The related issue arises with receptive field size experiments in Section 3.2. When K nearest neighbors are selected, the simple symmetric distance is used |i-j|<K. So, no causal mask is used here either, which only reaffirms suspicions regarding the possible leaks in the training.

There also seems to be a contradiction with the ways SASRec is represented in the text. In section 4, the authors outline three key components of an effective sequential learner and state that SASRec does not correspond to the two of them: order sensitivity and large receptive field. However, both properties are ingrained into the sequential self-attention mechanism: it does preserve information on the order via successive learning of hidden states over the sequence via triangular mask (positional embeddings also count but their contribution is marginal), and it operates over all preceding items at any step within an input sequence. Maybe something different was meant by the authors, but it requires careful wording and more clarification.

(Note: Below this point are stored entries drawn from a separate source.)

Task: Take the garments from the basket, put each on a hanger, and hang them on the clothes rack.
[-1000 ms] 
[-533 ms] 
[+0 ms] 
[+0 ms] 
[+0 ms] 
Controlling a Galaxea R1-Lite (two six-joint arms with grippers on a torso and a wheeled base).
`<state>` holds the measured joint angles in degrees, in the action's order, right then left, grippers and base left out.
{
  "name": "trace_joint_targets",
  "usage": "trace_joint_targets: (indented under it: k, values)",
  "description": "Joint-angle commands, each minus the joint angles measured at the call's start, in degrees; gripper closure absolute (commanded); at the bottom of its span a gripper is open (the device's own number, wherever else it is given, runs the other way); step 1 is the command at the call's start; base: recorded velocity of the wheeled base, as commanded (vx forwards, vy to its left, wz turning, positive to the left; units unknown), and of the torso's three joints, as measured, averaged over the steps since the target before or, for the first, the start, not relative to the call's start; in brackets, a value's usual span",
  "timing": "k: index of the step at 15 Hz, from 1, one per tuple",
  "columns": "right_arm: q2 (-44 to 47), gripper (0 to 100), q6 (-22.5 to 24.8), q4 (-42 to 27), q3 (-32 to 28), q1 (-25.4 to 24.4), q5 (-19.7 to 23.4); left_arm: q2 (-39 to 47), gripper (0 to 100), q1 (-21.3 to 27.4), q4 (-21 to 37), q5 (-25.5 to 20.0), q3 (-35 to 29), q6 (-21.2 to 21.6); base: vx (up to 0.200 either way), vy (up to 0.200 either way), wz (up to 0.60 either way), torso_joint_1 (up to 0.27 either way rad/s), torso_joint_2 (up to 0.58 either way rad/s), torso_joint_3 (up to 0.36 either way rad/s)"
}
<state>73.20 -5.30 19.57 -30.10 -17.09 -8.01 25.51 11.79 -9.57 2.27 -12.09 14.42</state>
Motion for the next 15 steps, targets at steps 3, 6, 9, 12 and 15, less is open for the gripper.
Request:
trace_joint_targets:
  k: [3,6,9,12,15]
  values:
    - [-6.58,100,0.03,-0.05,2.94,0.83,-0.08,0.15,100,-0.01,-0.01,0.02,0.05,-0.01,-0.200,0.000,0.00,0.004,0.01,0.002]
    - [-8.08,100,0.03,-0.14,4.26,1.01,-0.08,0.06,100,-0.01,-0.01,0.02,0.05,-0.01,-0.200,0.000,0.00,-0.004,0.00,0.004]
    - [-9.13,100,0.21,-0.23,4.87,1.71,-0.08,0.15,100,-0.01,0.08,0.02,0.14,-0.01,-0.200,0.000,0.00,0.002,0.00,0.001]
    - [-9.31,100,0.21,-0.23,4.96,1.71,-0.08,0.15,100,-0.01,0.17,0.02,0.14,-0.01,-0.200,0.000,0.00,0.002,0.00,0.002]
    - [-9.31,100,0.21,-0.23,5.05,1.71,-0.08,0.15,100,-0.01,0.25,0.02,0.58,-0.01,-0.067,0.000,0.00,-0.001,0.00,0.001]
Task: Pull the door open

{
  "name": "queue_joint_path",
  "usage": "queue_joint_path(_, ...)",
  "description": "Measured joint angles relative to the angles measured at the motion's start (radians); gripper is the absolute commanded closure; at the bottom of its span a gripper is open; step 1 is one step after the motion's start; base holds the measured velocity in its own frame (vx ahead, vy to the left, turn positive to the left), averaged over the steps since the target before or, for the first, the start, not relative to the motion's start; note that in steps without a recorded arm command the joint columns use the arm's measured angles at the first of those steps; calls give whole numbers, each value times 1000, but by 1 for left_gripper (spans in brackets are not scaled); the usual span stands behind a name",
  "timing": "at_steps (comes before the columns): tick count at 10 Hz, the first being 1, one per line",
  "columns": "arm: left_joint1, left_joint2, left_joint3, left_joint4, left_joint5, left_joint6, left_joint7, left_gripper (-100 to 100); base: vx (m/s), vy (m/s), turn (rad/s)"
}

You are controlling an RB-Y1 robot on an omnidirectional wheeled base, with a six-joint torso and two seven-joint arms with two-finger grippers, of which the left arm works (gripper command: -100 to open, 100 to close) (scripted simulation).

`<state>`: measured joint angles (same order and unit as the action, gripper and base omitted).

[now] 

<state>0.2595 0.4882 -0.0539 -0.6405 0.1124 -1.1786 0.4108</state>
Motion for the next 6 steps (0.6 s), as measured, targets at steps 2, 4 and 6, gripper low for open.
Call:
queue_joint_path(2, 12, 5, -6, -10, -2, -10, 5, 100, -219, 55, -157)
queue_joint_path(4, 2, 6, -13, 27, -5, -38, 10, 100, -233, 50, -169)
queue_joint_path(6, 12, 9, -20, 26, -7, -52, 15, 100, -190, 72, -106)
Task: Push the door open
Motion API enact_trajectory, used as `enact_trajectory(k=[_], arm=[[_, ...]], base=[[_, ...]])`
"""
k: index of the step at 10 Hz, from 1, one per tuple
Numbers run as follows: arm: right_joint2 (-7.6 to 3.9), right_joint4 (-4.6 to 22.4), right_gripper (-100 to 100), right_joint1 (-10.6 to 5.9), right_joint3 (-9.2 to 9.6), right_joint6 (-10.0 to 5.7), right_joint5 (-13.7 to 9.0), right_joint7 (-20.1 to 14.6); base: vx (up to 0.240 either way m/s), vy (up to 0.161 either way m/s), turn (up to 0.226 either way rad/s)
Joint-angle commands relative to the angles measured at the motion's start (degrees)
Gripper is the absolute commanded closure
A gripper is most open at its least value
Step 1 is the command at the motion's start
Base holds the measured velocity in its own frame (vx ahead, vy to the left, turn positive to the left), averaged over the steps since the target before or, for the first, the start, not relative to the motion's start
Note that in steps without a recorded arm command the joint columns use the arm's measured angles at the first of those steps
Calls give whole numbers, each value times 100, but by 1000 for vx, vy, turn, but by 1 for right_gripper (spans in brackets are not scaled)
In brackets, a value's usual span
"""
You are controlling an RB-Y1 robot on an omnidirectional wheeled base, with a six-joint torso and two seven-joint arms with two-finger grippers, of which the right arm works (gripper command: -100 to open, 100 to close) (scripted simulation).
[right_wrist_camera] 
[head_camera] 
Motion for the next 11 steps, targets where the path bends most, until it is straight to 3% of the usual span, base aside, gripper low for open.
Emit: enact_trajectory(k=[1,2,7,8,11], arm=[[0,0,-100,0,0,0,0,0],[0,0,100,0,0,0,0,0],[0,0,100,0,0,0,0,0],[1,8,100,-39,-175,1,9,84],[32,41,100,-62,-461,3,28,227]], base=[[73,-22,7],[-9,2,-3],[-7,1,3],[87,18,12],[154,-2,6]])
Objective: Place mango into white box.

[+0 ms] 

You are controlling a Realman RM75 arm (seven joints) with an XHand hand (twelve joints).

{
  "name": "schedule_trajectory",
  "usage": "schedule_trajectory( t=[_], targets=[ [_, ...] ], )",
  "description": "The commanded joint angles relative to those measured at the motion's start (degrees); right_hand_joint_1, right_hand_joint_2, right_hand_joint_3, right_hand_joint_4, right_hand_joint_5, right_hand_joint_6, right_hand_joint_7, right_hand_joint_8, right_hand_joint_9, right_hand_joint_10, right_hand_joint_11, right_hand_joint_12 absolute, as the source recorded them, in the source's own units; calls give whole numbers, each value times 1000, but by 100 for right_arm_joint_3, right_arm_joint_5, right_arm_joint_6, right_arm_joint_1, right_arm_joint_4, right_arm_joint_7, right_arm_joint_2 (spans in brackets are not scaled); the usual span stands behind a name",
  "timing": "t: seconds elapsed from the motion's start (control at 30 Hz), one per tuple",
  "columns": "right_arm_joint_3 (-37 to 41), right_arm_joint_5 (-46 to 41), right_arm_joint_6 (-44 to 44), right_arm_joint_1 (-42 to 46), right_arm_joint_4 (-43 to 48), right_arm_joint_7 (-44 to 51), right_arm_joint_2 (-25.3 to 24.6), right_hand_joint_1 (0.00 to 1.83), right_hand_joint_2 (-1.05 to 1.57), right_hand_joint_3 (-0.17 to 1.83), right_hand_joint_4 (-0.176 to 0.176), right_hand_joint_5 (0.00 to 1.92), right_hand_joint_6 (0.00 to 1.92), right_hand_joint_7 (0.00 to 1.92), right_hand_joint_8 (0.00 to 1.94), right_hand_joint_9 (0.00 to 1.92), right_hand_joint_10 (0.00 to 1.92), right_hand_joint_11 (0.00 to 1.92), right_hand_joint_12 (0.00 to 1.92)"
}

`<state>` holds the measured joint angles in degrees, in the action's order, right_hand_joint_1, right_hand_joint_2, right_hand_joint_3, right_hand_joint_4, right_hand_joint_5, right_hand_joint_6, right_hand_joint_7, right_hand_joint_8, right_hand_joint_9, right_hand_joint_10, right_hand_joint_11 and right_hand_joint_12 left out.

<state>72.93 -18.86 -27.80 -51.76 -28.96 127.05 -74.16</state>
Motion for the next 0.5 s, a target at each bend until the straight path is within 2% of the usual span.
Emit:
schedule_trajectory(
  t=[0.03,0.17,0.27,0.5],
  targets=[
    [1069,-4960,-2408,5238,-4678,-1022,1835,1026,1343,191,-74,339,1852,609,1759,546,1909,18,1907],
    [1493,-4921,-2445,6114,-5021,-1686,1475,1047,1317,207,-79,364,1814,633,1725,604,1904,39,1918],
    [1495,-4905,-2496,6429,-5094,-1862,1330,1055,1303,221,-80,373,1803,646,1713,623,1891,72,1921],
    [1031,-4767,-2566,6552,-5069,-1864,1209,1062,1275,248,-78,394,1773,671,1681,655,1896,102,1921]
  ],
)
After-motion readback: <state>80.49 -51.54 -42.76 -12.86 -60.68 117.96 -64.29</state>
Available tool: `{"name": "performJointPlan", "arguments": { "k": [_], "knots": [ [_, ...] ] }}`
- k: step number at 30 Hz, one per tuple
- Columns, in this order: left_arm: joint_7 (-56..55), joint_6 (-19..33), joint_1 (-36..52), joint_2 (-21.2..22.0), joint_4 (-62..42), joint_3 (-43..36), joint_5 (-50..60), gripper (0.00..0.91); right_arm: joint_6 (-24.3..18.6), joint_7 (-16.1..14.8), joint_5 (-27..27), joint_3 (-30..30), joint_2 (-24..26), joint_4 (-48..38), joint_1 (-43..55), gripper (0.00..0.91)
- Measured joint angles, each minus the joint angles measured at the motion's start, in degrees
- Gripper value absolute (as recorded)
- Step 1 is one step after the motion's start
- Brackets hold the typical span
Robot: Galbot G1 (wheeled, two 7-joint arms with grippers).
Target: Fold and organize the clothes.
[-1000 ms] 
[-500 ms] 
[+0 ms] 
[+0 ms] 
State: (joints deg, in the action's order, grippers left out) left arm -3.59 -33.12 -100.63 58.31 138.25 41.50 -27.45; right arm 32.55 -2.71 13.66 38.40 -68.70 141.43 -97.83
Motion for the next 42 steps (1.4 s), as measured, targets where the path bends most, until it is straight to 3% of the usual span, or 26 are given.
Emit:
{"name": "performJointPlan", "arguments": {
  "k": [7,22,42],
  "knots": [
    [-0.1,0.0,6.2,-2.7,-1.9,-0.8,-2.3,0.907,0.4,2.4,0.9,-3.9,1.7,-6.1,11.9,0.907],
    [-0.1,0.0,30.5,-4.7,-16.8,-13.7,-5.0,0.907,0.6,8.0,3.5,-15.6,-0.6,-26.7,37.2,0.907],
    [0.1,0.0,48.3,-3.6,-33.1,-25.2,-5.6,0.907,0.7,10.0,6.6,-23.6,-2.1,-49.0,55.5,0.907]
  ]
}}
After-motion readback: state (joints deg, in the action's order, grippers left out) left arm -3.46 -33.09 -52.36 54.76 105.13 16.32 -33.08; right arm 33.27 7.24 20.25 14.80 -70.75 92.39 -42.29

Continuing on the topic of information leakage, the proposed solution also raises concerns. Specifically, the depth-wise convolution that operates within each hidden component, meaning it blends in information across entire sequence, and therefore loses the causal structure and allows capturing information from future elements. A careful analysis of the leaks would help resolve the concerns.

Baselines

Even though the authors claim to only modify the attention mechanism, the proposed solution also deviates from the original SASRec implementation in terms of the loss function. Changing the loss function can have a significant impact on the quality of SASRec even without changing its architecture, see e.g. [Klenitskiy and Vasilev 2023], [Frolov et al. 2023], [Petrov and Macdonald 2023]. So, the comparison of the proposed approach (as an alternative to SASRec) is unfair unless either the same loss is used in the proposed model or the SASRec's loss function is also modified to employ the proposed pairwise objective. Otherwise, the claimed contribution of the architectural changes is not convincing.

Other issues

The authors mention computational cost of long sequences, however, most of the real applications in recommender systems have relatively short sequences (comparing to e.g. NLP applications). Having the table with datasets statistics including average sequence lengths (like the one in the SASRec paper) would help to see that. Even length 50 is rarely attainable in most datasets. Applying FFT to compute convolutions is a logical step but it is only remotely related to the problem of long sequences. It is ubiquitously used to compute convolutions and should not be presented as a particular contribution by the authors.

References

Ji Y, Sun A, Zhang J, Li C. A critical study on data leakage in recommender system offline evaluation. ACM Transactions on Information Systems. 2023 Feb 7;41(3):1-27.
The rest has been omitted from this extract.